- [PROMPT]: Give back the full listing that follows exactly as it reads.

- [DATASET EXCERPTS]:
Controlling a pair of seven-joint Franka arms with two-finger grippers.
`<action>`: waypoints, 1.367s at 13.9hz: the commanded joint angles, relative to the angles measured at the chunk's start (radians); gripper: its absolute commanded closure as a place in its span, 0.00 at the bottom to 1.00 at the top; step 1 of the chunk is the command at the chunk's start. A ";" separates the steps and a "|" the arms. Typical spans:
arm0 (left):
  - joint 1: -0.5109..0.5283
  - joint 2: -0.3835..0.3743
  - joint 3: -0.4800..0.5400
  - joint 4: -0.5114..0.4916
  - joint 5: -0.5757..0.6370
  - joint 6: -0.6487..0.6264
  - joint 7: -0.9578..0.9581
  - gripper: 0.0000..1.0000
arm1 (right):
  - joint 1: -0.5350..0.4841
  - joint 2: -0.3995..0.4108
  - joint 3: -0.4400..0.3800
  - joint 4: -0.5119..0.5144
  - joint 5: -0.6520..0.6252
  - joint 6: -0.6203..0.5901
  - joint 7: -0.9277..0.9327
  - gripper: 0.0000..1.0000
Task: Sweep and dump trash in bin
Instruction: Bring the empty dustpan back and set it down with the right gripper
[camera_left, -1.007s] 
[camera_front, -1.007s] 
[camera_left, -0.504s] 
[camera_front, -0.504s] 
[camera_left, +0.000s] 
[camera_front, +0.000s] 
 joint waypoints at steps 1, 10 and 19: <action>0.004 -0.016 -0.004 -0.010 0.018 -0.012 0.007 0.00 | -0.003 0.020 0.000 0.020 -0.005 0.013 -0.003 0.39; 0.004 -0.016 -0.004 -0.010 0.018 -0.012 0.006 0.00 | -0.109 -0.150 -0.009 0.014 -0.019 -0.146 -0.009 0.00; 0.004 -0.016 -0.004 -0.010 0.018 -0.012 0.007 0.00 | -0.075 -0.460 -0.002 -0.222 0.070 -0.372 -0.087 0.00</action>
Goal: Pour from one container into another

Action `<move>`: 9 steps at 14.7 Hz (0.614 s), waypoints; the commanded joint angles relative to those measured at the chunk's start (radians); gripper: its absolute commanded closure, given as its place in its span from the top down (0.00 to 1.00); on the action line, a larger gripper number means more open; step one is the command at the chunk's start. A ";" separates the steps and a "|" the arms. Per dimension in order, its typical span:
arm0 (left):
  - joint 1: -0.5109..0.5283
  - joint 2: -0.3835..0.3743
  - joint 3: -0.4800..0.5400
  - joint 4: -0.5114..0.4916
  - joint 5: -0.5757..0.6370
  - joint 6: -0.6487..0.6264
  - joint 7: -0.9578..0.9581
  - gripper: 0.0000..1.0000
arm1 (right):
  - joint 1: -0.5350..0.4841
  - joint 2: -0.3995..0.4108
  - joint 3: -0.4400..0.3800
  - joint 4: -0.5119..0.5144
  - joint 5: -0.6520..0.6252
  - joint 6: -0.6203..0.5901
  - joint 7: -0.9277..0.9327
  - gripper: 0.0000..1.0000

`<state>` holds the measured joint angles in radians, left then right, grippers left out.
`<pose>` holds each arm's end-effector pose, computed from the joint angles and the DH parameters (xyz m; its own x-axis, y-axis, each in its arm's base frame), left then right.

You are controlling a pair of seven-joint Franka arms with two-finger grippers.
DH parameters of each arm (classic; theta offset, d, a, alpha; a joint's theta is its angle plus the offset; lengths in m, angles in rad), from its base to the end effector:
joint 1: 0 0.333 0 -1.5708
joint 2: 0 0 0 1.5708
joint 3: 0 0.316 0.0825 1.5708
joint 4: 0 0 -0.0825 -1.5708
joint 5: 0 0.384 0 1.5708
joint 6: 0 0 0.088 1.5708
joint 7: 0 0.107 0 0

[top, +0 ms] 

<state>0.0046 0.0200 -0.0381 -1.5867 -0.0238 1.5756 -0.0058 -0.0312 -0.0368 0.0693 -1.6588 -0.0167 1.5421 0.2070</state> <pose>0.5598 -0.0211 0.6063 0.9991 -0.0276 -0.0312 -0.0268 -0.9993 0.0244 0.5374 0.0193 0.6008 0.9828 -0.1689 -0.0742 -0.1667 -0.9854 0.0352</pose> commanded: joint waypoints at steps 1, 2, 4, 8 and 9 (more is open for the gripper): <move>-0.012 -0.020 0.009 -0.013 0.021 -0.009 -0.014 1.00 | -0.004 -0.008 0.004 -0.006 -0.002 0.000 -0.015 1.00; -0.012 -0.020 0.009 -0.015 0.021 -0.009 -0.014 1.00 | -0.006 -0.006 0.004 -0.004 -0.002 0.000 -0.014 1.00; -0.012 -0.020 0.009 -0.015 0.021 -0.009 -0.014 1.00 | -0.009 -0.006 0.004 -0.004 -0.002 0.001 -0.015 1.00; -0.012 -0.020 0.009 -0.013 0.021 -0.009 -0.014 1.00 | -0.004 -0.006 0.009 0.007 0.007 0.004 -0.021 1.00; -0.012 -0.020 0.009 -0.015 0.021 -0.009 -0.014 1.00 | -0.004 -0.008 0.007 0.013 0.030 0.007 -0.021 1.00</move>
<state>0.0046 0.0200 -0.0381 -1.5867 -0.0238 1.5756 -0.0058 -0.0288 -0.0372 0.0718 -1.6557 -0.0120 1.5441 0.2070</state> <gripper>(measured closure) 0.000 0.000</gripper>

- [RESULT OF THE EXERCISE]:
Controlling a pair of seven-joint Franka arms with two-finger grippers.
`<action>`: waypoints, 1.367s at 13.9hz: the commanded joint angles, relative to the angles measured at the chunk's start (radians); gripper: its absolute commanded closure as a place in its span, 0.00 at the bottom to 1.00 at the top; step 1 of the chunk is the command at the chunk's start. A ";" separates the steps and a "|" the arms. Typical spans:
arm0 (left):
  - joint 1: -0.5109..0.5283
  - joint 2: -0.3835..0.3743
  - joint 3: -0.4800..0.5400
  - joint 4: -0.5114..0.4916
  - joint 5: -0.5757..0.6370
  - joint 6: -0.6487..0.6264
  - joint 7: -0.9578..0.9581
  - gripper: 0.0000..1.0000
arm1 (right):
  - joint 1: -0.5350..0.4841
  - joint 2: -0.3995..0.4108
  - joint 3: -0.4400..0.3800
  - joint 4: -0.5119..0.5144
  - joint 5: -0.6520..0.6252
  - joint 6: -0.6203..0.5901
  - joint 7: -0.9277..0.9327
  - gripper: 0.0000..1.0000
Task: Sweep and dump trash in bin
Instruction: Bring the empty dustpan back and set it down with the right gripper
[camera_left, -1.007s] 
[camera_front, -1.007s] 
[camera_left, -0.504s] 
[camera_front, -0.504s] 
[camera_left, +0.000s] 
[camera_front, +0.000s] 
 joint waypoints at steps 1, 10 and 19: <action>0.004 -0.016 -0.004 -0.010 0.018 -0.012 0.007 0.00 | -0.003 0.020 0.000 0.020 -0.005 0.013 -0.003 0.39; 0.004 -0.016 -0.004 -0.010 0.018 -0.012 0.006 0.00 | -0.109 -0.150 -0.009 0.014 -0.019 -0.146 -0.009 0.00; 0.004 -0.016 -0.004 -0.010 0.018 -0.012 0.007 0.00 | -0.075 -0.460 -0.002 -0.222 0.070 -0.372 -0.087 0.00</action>
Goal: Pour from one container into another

Action `<move>`: 9 steps at 14.7 Hz (0.614 s), waypoints; the commanded joint angles relative to those measured at the chunk's start (radians); gripper: its absolute commanded closure, given as its place in its span from the top down (0.00 to 1.00); on the action line, a larger gripper number means more open; step one is the command at the chunk's start. A ";" separates the steps and a "|" the arms. Per dimension in order, its typical span:
arm0 (left):
  - joint 1: -0.5109..0.5283
  - joint 2: -0.3835..0.3743
  - joint 3: -0.4800..0.5400
  - joint 4: -0.5114..0.4916
  - joint 5: -0.5757..0.6370
  - joint 6: -0.6487..0.6264
  - joint 7: -0.9578..0.9581
  - gripper: 0.0000..1.0000
arm1 (right):
  - joint 1: -0.5350..0.4841
  - joint 2: -0.3995..0.4108
  - joint 3: -0.4400..0.3800
  - joint 4: -0.5119..0.5144
  - joint 5: -0.6520..0.6252
  - joint 6: -0.6203..0.5901
  - joint 7: -0.9277..0.9327
  - gripper: 0.0000..1.0000

`<state>` holds the measured joint angles in radians, left then right, grippers left out.
`<pose>` holds each arm's end-effector pose, computed from the joint angles and the DH parameters (xyz m; its own x-axis, y-axis, each in its arm's base frame), left then right.

You are controlling a pair of seven-joint Franka arms with two-finger grippers.
DH parameters of each arm (classic; theta offset, d, a, alpha; a joint's theta is its angle plus the offset; lengths in m, angles in rad), from its base to the end effector:
joint 1: 0 0.333 0 -1.5708
joint 2: 0 0 0 1.5708
joint 3: 0 0.316 0.0825 1.5708
joint 4: 0 0 -0.0825 -1.5708
joint 5: 0 0.384 0 1.5708
joint 6: 0 0 0.088 1.5708
joint 7: 0 0.107 0 0

[top, +0 ms] 

<state>0.0046 0.0200 -0.0381 -1.5867 -0.0238 1.5756 -0.0058 -0.0312 -0.0368 0.0693 -1.6588 -0.0167 1.5421 0.2070</state> <pose>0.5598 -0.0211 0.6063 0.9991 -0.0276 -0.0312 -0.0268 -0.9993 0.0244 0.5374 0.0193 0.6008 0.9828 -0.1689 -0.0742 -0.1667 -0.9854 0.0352</pose> commanded: joint waypoints at steps 1, 2, 4, 8 and 9 (more is open for the gripper): <move>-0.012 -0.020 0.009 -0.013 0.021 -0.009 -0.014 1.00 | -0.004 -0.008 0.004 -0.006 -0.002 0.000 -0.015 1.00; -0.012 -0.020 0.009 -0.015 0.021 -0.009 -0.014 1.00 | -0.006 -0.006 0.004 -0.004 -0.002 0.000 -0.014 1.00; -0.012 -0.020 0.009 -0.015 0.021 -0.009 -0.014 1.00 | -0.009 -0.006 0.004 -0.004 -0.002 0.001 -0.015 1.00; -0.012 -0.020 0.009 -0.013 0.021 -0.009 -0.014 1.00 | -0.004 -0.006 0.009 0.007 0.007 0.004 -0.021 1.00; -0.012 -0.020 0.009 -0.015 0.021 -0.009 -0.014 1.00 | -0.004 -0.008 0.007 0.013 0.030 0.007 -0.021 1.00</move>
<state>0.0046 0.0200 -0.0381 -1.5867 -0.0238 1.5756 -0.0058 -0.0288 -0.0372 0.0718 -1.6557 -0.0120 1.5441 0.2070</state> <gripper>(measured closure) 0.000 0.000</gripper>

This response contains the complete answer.